Mercoledì 06 Giugno 2018 - 09:15

Processo Spada: Comune e Regione parte civile ma le vittime no

Nell'aula bunker del carcere di Rebibbia il boss Carmine Spada e suo fratello Roberto, ritenuti i capi di un'associazione per delinquere di stampo mafioso

Prima udienza del processo a Roberto Spada

Comune di Roma, Regione Lazio, Associazione Antonino Caponnetto, Libera e Ambulatorio Antiusura onlus, saranno parte civile nel maxi processo al clan Spada ma, nell'aula bunker di Rebibbia, a chiedere i danni alla 'mala' del litorale romano non ci sarà nessuna delle vittime, né i loro familiari.

Delle quindici persone vittime accertate di violenze, minacce ed estorsioni , i cui nomi sono emersi in oltre due anni di indagine, nessuna ha avuto il coraggio di presentarsi in aula contro i propri aguzzini.

"Permangono gravi problemi di sicurezza legati a un contesto criminale mai placato", sottolinea la pm Ilaria Calò, titolare dell'indagine insieme a Mario Palazzi, che risponde così a quanti, tra i difensori degli imputati, chiedono il trasferimento dei loro assistiti nelle carceri romane. Secondo l'accusa è ancora indispensabile il regime di alta sorveglianza cui sono sottoposti la maggior parte dei 24 imputati del processo, tutti accusati di far parte di un'associazione di stampo mafioso capeggiata, secondo chi indaga, da Carmine e Roberto Spada.

Il processo arriva dopo oltre due anni di indagini e l'operazione scattata il 25 gennaio scorso.

Tra i reati a vario titolo contestati, oltre all'associazione di stampo mafioso, ci sono l'omicidio, l'estorsione, l'usura, la detenzione e porto di armi e di esplosivi, incendio e danneggiamento aggravati, ed altri crimini contro la persona, oltre al traffico di stupefacenti, l'attribuzione fittizia di beni e l'acquisizione, in modo diretto e indiretto, della gestione e il controllo di attività economiche, e appalti legati a stabilimenti balneari, sale giochi e negozi.

I fratelli Spada sono anche ritenuti mandanti degli omicidi di Giovanni Galleoni (detto Baficchio) e Francesco Antonini (Sorcanera), uccisi nel novembre del 2011 a Ostia.

Proprio il duplice omicidio "segna l'inesorabile ascesa al potere del clan Spada - sostengono gli inquirenti - il cui prestigio criminale vede una progressiva crescita in forza dell'alleanza con l´organizzazione facente capo alla famiglia Fasciani e in concomitanza con l'indebolimento della famiglia dei 'Baficchio' (Galleone - Cardoni)".

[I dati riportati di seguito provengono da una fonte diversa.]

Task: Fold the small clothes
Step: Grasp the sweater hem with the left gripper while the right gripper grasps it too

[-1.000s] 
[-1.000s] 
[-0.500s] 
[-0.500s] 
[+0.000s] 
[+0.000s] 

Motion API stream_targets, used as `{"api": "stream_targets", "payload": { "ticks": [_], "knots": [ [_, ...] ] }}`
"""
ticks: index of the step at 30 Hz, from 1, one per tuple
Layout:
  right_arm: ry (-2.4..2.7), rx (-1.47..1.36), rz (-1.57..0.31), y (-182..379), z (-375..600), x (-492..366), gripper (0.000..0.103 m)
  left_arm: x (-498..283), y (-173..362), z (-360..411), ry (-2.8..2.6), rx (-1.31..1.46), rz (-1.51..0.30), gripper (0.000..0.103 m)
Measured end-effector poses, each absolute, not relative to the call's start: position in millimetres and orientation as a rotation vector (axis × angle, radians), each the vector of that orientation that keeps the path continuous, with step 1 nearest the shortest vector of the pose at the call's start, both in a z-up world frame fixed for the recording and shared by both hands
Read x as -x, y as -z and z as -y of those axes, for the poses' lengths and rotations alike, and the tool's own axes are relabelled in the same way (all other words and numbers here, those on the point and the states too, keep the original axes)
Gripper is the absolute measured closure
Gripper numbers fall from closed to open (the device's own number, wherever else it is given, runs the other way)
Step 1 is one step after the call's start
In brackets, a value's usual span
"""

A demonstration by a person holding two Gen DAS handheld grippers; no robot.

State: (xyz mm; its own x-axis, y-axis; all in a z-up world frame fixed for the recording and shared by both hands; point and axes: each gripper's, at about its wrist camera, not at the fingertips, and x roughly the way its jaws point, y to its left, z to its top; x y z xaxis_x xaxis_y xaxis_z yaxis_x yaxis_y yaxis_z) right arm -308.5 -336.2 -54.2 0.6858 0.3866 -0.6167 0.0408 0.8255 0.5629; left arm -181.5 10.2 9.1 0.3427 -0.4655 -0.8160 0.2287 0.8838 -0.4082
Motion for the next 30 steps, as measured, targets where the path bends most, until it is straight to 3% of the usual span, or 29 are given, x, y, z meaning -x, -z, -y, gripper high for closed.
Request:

Traffico di droga, estorsione e usura, le attività privilegiate dal clan: le vittime venivano minacciate con ferocia, come emerge da alcune conversazioni intercettate.

Uno degli affiliati finiti in manette a gennaio, nel minacciare una vittima, affermava: "Ti dovrei spacca solo la faccia.. hai preso la persona sbagliata.. ti spezzo tutte le costole ... io pijo le tenaglie e ti strappo i denti".

Una vittima raccontava che Carmine Spada "era venuto al ristorante con una macchina rubata portandosi un lanciafiamme al seguito e se si fosse infuriato avrebbe dato fuoco a tutto".

L'inchiesta, coordinata dalla Direzione distrettuale antimafia, affonda le sue radici in inchieste precedenti, e fa emergere un serie di legami tra Spada e Fasciani e la violenza di un gruppo che per anni ha sottomesso con agguati e intimidazioni il territorio di Ostia ponente.